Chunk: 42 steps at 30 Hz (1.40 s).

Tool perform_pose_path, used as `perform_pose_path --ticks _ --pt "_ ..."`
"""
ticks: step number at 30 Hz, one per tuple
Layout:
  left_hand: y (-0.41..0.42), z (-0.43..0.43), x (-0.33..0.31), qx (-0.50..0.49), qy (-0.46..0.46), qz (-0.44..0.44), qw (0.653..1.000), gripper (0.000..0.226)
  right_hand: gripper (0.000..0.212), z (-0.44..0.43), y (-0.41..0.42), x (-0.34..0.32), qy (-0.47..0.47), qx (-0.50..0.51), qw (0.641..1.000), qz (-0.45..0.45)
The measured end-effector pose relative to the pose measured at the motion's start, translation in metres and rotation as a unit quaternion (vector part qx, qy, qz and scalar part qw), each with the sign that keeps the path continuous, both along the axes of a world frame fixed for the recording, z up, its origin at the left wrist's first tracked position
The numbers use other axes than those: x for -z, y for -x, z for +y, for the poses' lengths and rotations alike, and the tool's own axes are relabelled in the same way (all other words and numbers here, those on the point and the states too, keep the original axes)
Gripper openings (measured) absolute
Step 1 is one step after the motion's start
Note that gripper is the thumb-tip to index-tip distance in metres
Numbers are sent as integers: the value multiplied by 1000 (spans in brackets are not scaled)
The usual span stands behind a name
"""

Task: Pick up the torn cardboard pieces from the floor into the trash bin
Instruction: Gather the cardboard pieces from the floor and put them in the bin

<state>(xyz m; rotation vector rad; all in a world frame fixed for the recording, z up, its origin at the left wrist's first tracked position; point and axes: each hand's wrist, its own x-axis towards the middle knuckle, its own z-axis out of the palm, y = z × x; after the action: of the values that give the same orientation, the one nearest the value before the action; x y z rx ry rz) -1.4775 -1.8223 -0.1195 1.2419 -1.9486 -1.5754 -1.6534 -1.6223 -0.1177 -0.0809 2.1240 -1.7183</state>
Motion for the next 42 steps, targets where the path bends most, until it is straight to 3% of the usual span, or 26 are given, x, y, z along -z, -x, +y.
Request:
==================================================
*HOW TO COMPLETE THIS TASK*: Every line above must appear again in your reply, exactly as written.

*RESULT FOR THIS TASK*:
Chunk: 42 steps at 30 Hz (1.40 s).

Tool perform_pose_path, used as `perform_pose_path --ticks _ --pt "_ ..."`
"""
ticks: step number at 30 Hz, one per tuple
Layout:
  left_hand: y (-0.41..0.42), z (-0.43..0.43), x (-0.33..0.31), qx (-0.50..0.49), qy (-0.46..0.46), qz (-0.44..0.44), qw (0.653..1.000), gripper (0.000..0.226)
  right_hand: gripper (0.000..0.212), z (-0.44..0.43), y (-0.41..0.42), x (-0.34..0.32), qy (-0.47..0.47), qx (-0.50..0.51), qw (0.641..1.000), qz (-0.45..0.45)
The measured end-effector pose relative to the pose measured at the motion's start, translation in metres and rotation as a unit quaternion (vector part qx, qy, qz and scalar part qw), each with the sign that keeps the path continuous, both along the axes of a world frame fixed for the recording, z up, its origin at the left wrist's first tracked position
The numbers use other axes than those: x for -z, y for -x, z for +y, for the poses' lengths and rotations alike, and the tool's own axes are relabelled in the same way (all other words and numbers here, those on the point and the states too, keep the original axes)
Gripper openings (measured) absolute
Step 1 is one step after the motion's start
Note that gripper is the thumb-tip to index-tip distance in metres
Numbers are sent as integers: the value multiplied by 1000 (spans in brackets are not scaled)
The usual span stands behind a name
"""

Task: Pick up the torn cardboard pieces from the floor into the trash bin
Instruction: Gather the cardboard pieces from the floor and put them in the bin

<state>(xyz m; rotation vector rad; all in a world frame fixed for the recording, z up, its origin at the left wrist's first tracked position; point and axes: each hand's wrist, its own x-axis towards the middle knuckle, its own z-axis out of the palm, y = z × x; after the action: of the values that give the same orientation, the one nearest the value before the action; x y z rx ry rz) -1.4775 -1.8223 -0.1195 1.2419 -1.9486 -1.5754 -1.6534 -1.6223 -0.1177 -0.0809 2.1240 -1.7183</state>
Motion for the next 42 steps, targets where the path bends most, until it is straight to 3% of the usual span, or 26 are given, x, y, z along -z, -x, +y.
Request:

Nothing further is required for this exercise.